**Your task**:
Find the lines below holding the word "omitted" and copy each of them.

**Recorded data**:

⟨

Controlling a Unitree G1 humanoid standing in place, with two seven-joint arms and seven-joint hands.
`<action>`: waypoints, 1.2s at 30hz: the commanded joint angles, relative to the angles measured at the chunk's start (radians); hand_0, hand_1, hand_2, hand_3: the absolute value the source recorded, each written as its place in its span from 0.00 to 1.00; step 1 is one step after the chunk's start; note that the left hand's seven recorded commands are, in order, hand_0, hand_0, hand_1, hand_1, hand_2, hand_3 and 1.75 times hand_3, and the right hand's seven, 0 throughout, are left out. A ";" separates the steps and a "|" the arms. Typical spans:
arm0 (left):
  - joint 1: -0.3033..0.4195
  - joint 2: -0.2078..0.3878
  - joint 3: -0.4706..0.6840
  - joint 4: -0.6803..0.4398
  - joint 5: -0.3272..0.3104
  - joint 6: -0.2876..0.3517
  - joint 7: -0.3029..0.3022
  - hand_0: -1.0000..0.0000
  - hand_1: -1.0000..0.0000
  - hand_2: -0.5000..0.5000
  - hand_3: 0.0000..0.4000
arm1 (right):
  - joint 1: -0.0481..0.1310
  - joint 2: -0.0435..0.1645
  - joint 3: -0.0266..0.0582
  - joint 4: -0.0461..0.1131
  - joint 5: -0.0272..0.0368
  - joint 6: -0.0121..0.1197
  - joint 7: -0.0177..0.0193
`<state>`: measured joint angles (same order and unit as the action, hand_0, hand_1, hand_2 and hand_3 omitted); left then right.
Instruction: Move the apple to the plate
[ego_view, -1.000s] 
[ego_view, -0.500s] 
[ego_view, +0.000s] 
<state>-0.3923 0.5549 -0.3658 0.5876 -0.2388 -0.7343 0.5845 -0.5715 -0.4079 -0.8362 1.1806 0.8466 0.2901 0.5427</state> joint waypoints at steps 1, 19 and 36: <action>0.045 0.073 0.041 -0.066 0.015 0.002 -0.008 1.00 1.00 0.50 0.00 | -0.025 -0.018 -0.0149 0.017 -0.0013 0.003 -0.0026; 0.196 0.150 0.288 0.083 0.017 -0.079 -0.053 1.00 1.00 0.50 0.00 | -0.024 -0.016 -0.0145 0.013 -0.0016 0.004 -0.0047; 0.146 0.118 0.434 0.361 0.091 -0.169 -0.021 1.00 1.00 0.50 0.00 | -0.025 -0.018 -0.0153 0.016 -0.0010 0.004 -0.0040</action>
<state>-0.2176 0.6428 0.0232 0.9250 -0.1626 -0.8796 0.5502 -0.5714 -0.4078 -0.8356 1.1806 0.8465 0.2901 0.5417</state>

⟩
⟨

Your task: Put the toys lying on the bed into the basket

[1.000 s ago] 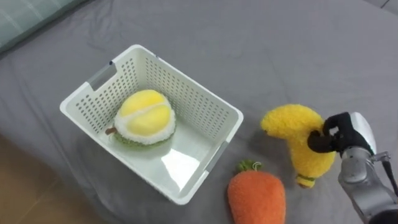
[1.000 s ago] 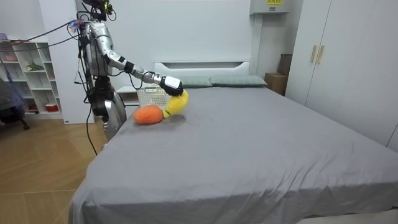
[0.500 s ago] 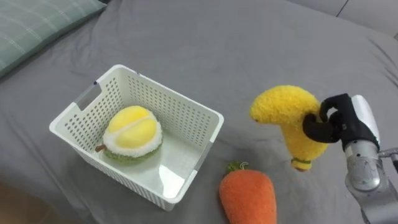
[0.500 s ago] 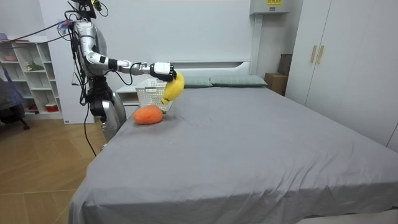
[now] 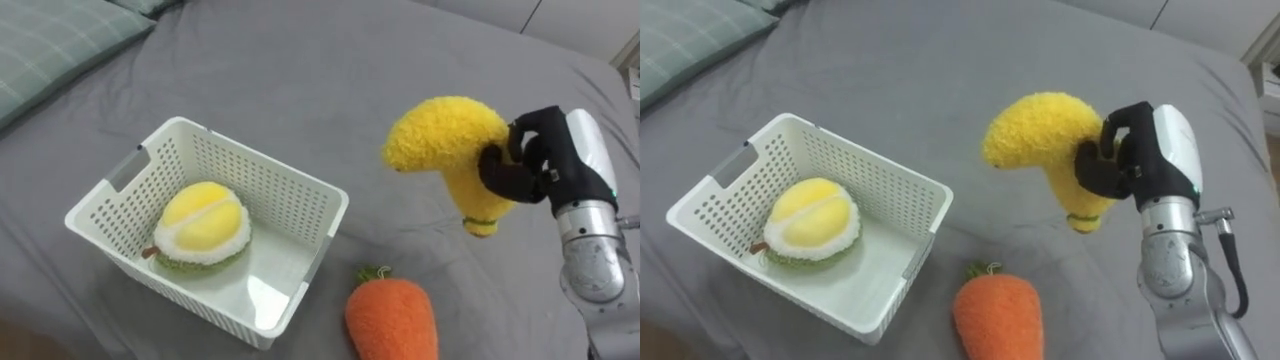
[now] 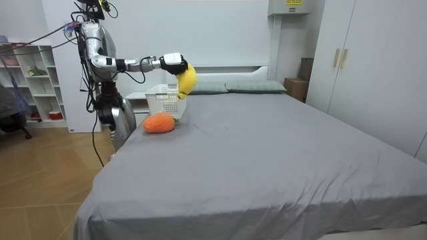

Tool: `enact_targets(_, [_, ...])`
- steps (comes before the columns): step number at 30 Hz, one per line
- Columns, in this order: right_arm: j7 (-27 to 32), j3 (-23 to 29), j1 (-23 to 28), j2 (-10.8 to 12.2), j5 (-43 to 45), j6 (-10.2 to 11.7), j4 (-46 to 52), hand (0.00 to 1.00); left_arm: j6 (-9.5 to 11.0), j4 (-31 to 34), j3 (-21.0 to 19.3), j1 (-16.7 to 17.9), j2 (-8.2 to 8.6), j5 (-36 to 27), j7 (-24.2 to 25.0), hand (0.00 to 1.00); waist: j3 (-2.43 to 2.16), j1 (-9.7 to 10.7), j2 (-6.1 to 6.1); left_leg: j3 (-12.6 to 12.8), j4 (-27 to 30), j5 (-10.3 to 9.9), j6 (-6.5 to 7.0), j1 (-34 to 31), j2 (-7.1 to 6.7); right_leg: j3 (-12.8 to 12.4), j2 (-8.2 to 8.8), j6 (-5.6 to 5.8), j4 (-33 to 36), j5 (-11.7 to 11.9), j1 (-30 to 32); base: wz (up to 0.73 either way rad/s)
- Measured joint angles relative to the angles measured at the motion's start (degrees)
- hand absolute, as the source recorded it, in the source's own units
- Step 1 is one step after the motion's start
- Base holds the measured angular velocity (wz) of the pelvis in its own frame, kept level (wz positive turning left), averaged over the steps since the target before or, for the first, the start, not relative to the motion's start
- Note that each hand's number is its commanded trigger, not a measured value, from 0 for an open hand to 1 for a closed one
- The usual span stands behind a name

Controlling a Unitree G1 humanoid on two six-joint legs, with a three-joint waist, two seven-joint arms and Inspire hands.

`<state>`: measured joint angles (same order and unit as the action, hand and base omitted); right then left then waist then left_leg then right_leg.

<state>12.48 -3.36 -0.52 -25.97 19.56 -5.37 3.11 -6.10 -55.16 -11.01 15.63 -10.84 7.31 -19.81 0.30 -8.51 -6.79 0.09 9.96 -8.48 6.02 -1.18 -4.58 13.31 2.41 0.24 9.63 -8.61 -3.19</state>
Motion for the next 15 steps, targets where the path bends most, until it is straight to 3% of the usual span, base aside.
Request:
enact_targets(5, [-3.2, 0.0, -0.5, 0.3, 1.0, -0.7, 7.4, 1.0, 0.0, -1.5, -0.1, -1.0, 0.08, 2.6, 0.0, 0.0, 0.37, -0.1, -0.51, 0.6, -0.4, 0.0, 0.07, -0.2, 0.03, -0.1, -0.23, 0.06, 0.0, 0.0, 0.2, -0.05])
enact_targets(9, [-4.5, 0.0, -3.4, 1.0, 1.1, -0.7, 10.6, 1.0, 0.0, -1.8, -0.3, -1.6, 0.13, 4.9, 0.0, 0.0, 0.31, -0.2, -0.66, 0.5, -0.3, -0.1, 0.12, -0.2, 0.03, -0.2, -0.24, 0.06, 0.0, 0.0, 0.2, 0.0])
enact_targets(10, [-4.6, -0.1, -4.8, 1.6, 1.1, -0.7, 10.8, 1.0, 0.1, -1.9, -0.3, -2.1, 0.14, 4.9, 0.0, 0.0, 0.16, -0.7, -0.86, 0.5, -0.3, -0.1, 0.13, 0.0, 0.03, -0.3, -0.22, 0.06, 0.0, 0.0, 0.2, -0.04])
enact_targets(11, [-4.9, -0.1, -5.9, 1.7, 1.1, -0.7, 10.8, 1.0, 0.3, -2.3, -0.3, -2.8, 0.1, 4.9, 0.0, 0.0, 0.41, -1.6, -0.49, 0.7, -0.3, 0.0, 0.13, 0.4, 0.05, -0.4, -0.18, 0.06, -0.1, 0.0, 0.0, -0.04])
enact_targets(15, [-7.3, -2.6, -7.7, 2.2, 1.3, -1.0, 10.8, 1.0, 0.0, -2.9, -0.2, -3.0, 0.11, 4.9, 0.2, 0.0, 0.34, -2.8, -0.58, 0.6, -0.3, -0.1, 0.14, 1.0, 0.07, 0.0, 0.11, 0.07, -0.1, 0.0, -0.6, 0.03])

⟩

**Exercise solution**:
`<state>`: measured joint angles (same order and unit as the action, hand_0, hand_1, hand_2 and hand_3 omitted); left then right.
`<state>`: measured joint angles (same order and unit as the action, hand and base omitted); right then left then waist then left_leg then right_leg.

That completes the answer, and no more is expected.